Agreements, policies. Also my (personal) opinion. But as long as Peter Lothberg <roll@Stupi.SE> et al are attempting to tell us 'route your inter-European IP packets over the US' nothing will improve. The owners of 150+ MB links to the US can easily sell this opinion, but it is absurd.
-- Christophe Wolfhugel -+- SIS, Institut Pasteur, Paris Boulot : wolf@pasteur.fr, $HOME : wolf@schnok.fr.net
Marcel
(this is slightly off-topic for dns-wg, but I hope it helps to make the issues at hand easier to understand. I don't think that dns-wg should become a discussion list for ISP economics, so please be considerate if you respond to this..) On Tue, 21 Jan 1997 16:56:58 +0100 Marcel Schneider wrote:
As long as European major connectivity providers are ignoring each other and having their best interconnection points being MAE-East or the NY Nap all this seems useless to me...
Agreements, policies. Also my (personal) opinion. But as long as Peter Lothberg <roll@Stupi.SE> et al are attempting to tell us 'route your inter-European IP packets over the US' nothing will improve. The owners of 150+ MB links to the US can easily sell this opinion, but it is absurd.

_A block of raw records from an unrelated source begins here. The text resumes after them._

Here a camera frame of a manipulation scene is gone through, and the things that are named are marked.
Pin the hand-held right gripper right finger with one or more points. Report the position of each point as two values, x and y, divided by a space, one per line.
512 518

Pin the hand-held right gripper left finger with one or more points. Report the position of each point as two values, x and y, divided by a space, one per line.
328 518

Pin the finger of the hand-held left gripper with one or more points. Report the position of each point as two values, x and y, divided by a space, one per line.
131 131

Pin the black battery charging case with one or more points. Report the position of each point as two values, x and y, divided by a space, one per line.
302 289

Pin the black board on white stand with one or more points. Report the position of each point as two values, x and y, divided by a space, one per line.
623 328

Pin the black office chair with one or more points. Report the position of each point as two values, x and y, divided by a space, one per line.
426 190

Several people have told me they pay as much for a line to the USA, as a line between two European countries. The former is usually more useful, as for the latter you still need to obtain transit to other places, which has to be paid for too. Hence, a typical setup is a line to the USA, and some local peering, which is often only for national traffic. Personally, I think that for this reason Peter's comments are valid. It has nothing to do with Internet politics, but everything to do with extremely high prices for international lines in Europe. Europe hasn't changed much in this regard. Geert Jan
participants (2)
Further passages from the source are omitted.